Get your act together. A little time getting your tools ready for drawing goes a long way towards productive drawing sessions.
Graphite pencils come in a wide range of leads running from the softest of lead which produces the dark tones to the hardest of leads which leave delicate, lighter marks. A pencil marked B is a soft lead while a pencil marked H is a hard lead. And the higher the number, the softer or harder the graphite, for example 6B is softer than 2B and 6H is harder than 2H. HB is in the middle of the scale. I used to carry around a complete range of pencils with me and then found myself really only using three or four pencils over and over.
A great tip I learned from artist Shane Wolf while he lead a life drawing workshop at Manifest Drawing Center in Cincinnati was to simplify the process by using three lead strengths as opposed to upwards of a dozen or so. For example the following picture shows what I have with me now during drawing sessions.
Taking Shane’s advice, I now carry a sufficient supply of pencils typically of three values: 3B, HB and 3H. Here is the most helpful of advice: keep many pencils sharpened and ready to go so while you are in the throes of creation and a lead breaks, simply grab another pencil and keep your momentum going.
Here is a short riveting video that is sure to go viral…seriously though, it illustrates helpful knife skills to get as sharp a lead as your OCD tendencies desire. Please be careful when handling an x-acto blade. The thumb acts as a counter-balance actually providing much more control in whittling off the wood.

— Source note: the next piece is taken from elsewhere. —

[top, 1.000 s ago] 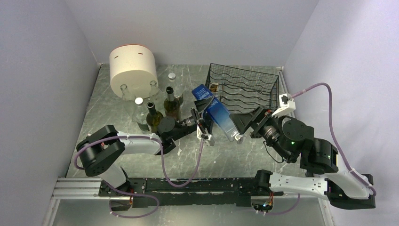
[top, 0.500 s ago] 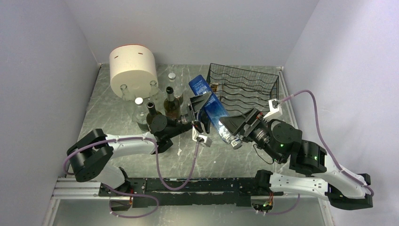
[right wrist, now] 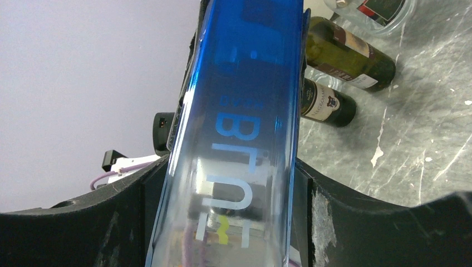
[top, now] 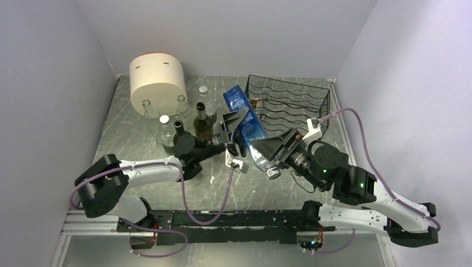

After whittling wood off the pencil exposing as much lead as desired, use a sandpaper pad to sharpen the point. This short clip demonstrates moving the pencil vertically to the length of the pencil instead of swiping it horizontally back and forth across the pad. This allows for finer control in pointing the lead avoiding breaks. This small detail hardly seems worth mentioning, but it makes a huge difference in the control an artist has in draftsmanship.
2-day drawing marathon at Manifest Drawing Center
Manifest is a creative research gallery and drawing center in Cincinnati. They offer excellent workshops and provide weekly life drawing sessions as well as a monthly life drawing marathon. Check out their exhibition schedule, publications, workshops and all they have to offer.
The following drawing is from one of the weekend marathon drawing sessions I attended. The beauty of this opportunity is that the model holds this pose for two days offering the artist a more in-depth study than typical group life drawing sessions.
For thinking out loud
If every moment spent in the studio is considered “precious” and rare, the product of each moment spent is then expected to be of excellence. That allows no time or space for improvisation. Improv is when real art happens: when skill and the freedom to get lost (and perhaps fail) meet and create.
This pose was a 30-minute, charcoal starting with the wipe-out method to quickly establish lights and darks.
Share your tips and tricks to get started in your studio. Sometimes simply getting started is the hardest part.
Successful short drawings
“Over-modeling destroys the effectiveness of the picture.” - Max Doerner in The Materials of the Artist and Their Use in Painting.
In the spirit of this quote, especially during figure drawing sessions, I try to walk away with at least one drawing that can stand on its own as a finished piece. By finished I mean a complete statement that when viewed can be taken on its own and where the eye does not need any more information to process the image and expression as a whole. The character of each drawing can be quite different from works that take many, long sessions to complete. This pose was 45 minutes so quick, decisive first strokes that communicate immediacy and freshness are key. I try to put aside any conscious academic steps and simply go for it. Of course, this is when all the tedious exercises spent rendering hopefully kick in: where instinct and practice work together. Given days to work on a single pose, an artist can afford to spend much time in each phase of drawing from initial block-in, gestural considerations, comparative measuring, rendering tone and refinement.
My studio work involves paintings that I work on over long stretches of time where I continually return session after session and refine and rework whatever needs attention at that moment. Figure drawing sessions are a refreshing break from this on-going rhythm of work and walking away with a piece that is complete in and of itself is most gratifying.